| REQUIREMENT |
Print the listing below only from the line that has "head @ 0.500" through the line that has "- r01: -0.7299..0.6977", exactly, and drop any picture.

| EXERCISE DATA |
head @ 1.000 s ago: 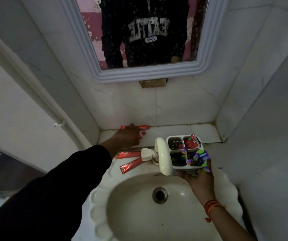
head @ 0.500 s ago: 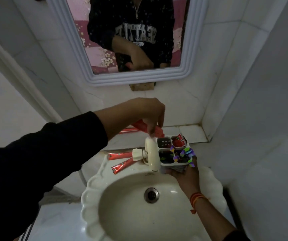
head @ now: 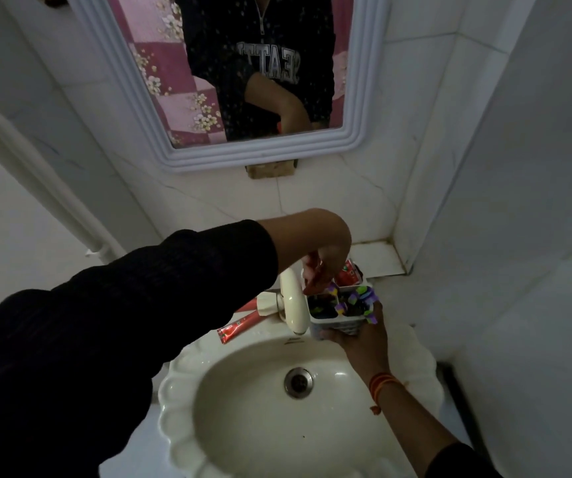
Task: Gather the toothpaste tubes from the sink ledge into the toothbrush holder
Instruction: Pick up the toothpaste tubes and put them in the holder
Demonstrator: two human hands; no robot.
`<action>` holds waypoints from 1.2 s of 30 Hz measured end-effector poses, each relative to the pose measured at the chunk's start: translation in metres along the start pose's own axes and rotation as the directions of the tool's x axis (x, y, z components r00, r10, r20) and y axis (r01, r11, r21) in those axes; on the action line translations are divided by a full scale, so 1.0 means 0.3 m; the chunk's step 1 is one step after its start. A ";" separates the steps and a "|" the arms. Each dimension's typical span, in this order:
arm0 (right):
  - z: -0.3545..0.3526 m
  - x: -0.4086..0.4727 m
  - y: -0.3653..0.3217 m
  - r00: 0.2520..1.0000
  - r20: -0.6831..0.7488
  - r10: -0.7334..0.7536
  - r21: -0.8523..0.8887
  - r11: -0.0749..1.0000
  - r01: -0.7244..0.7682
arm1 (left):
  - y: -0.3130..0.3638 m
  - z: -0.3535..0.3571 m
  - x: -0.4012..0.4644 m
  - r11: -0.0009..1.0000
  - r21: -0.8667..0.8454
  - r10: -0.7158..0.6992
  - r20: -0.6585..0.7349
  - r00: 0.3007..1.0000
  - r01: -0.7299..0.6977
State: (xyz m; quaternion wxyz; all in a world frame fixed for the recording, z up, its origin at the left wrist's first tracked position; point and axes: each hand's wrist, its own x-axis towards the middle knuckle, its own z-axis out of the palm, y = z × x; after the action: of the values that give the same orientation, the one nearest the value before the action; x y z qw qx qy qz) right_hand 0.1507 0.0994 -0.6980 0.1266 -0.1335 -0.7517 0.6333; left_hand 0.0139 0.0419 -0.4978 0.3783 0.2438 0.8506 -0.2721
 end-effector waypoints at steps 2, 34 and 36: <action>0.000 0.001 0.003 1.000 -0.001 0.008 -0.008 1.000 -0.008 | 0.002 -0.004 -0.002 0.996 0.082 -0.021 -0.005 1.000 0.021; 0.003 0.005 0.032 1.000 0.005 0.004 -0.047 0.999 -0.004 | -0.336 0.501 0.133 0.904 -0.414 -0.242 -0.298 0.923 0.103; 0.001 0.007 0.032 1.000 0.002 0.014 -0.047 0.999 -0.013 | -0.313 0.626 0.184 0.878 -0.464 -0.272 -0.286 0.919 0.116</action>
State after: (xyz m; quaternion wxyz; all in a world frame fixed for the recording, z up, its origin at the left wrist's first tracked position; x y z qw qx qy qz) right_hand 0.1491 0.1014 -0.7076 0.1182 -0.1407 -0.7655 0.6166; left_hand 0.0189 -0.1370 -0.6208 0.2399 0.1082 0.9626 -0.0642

| OUTPUT BELOW |
head @ 0.500 s ago: 
head @ now: 
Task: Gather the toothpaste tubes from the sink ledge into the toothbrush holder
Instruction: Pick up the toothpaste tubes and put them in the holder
Demonstrator: two human hands; no robot.
`<action>` holds waypoints from 1.2 s of 30 Hz measured end-effector poses, each relative to the pose measured at the chunk's start: translation in metres along the start pose's own axes and rotation as the directions of the tool's x axis (x, y, z components r00, r10, r20) and y axis (r01, r11, r21) in those axes; on the action line translations are divided by a full scale, so 1.0 means 0.3 m; the chunk's step 1 is one step after its start. A ";" separates the steps and a "|" the arms. Each dimension's typical span, in this order:
arm0 (right):
  - z: -0.3545..0.3526 m
  - x: -0.4086..0.4727 m
  - y: -0.3653..0.3217 m
  - r00: 0.2520..1.0000
  - r20: -0.6831..0.7488
  - r10: -0.7334..0.7536
  - r21: -0.8523..0.8887
  - r11: -0.0749..1.0000
  - r01: -0.7244..0.7682
arm1 (left):
  - y: -0.3130..0.3638 m
  - z: -0.3535..0.3571 m
  - x: -0.4012..0.4644 m
  - r11: -0.0009..1.0000
  - r21: -0.8667..0.8454
  - r10: -0.7158..0.6992
  - r20: -0.6585..0.7349
  - r00: 0.3007..1.0000
  - r01: -0.7299..0.6977

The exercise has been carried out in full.